* [PROBLEM]:
Once the line containing "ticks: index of" is found in the entries below, restate it and each following line word for word, stopping after the line containing "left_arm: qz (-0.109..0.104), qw".

* [PROVIDED DATA]:
┄┄┄┄┄┄
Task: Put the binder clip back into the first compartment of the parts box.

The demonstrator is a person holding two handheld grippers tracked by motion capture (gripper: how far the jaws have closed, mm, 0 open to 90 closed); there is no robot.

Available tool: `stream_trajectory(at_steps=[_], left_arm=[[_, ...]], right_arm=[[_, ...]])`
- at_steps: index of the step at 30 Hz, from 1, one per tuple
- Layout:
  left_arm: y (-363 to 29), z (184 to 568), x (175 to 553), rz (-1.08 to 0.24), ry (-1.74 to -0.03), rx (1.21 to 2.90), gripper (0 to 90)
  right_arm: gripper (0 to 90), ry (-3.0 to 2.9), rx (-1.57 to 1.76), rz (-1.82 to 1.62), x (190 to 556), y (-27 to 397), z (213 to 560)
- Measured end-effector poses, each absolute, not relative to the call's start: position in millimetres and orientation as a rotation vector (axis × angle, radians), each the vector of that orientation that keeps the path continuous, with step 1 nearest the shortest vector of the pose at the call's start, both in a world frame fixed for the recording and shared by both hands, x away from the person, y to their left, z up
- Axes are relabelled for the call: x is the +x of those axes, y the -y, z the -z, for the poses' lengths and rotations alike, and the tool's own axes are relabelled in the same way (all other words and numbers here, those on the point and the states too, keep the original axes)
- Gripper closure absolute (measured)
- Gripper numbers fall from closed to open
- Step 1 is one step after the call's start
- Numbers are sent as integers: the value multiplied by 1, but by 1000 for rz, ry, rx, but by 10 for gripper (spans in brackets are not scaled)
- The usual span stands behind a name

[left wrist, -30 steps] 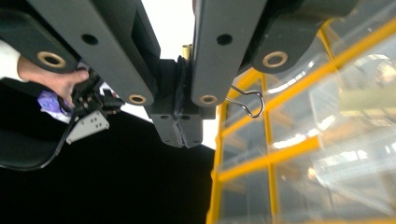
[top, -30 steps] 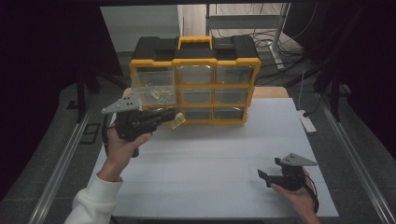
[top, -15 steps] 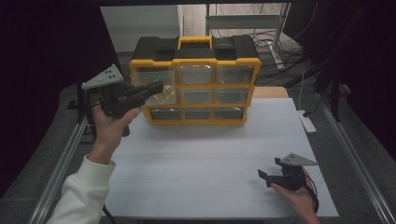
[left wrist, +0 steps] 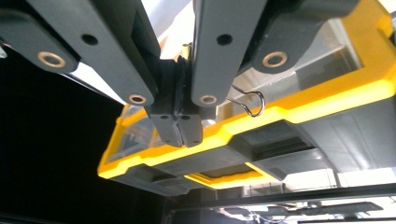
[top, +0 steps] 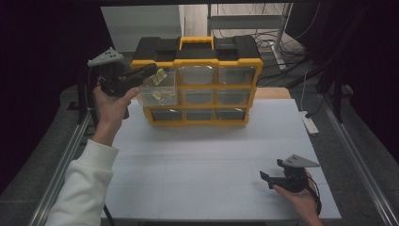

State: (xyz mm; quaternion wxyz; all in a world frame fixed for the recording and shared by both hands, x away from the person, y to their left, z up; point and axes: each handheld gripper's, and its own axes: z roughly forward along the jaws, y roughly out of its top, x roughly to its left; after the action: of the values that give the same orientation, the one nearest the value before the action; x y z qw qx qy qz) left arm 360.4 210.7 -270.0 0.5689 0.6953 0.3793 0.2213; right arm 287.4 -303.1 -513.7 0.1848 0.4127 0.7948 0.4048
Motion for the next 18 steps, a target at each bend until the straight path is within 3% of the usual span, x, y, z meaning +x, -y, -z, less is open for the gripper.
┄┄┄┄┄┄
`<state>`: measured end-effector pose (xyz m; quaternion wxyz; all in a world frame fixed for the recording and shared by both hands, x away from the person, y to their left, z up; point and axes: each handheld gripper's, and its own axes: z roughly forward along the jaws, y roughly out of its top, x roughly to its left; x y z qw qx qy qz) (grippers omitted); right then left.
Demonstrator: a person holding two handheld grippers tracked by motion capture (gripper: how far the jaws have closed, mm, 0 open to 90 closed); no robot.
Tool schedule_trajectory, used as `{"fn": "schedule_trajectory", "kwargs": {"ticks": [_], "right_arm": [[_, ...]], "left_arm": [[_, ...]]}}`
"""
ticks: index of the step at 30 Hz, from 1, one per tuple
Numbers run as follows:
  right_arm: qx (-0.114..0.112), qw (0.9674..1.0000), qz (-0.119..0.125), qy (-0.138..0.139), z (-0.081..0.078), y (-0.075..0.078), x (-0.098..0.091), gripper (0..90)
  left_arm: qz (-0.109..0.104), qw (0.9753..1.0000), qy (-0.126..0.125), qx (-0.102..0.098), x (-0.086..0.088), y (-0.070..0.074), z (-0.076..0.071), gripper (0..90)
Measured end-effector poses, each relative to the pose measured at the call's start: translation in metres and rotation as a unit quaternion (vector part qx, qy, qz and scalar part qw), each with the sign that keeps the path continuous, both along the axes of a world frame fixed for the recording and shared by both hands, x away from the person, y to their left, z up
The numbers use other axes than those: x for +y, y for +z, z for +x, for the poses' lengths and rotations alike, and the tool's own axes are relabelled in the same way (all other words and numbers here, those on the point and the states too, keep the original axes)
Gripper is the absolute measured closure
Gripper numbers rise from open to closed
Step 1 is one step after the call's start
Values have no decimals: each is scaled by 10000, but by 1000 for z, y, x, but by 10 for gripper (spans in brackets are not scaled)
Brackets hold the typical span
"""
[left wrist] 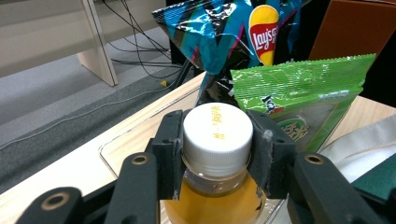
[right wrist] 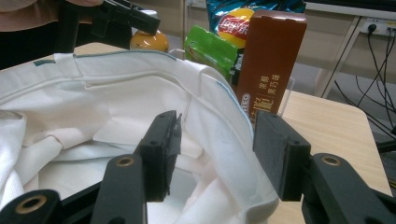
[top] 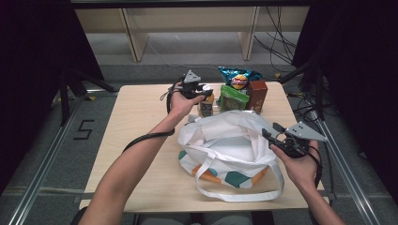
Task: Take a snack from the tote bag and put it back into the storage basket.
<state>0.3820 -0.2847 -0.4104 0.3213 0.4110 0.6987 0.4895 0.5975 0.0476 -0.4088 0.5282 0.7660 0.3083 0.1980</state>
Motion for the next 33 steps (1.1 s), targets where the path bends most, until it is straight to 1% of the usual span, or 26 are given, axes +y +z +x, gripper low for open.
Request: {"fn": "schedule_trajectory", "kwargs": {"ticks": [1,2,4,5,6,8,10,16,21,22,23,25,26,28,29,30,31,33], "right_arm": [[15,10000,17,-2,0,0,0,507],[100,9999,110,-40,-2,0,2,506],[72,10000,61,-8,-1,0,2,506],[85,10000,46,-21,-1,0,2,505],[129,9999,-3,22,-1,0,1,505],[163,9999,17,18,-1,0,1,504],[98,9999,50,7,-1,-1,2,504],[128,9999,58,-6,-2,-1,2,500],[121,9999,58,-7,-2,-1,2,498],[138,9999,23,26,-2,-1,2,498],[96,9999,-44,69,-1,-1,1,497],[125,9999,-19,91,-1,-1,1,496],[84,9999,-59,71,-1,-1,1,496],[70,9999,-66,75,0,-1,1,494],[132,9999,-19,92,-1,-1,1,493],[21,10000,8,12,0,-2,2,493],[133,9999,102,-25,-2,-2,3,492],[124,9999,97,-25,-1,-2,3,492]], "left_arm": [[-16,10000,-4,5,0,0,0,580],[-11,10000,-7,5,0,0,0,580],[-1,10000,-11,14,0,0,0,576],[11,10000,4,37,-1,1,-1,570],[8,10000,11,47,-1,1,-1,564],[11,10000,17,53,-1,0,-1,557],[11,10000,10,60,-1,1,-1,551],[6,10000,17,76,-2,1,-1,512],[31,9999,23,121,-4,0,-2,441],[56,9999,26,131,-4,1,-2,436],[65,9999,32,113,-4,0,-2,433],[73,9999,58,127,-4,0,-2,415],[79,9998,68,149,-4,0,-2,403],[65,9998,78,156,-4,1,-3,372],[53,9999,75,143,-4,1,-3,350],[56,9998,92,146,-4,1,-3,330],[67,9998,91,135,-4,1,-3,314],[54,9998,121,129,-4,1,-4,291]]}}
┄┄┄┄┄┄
* [YOUR SOLUTION]:
ticks: index of the step at 30 Hz, from 1, one per tuple
Numbers run as follows:
  right_arm: qx (-0.114..0.112), qw (0.9674..1.0000), qz (-0.119..0.125), qy (-0.138..0.139), z (-0.081..0.078), y (-0.075..0.078), x (-0.098..0.091), gripper (0..90)
  left_arm: qz (-0.109..0.104), qw (0.9753..1.0000), qy (-0.126..0.125), qx (-0.102..0.098), x (-0.086..0.088), y (-0.070..0.074), z (-0.076..0.071), gripper (0..90)

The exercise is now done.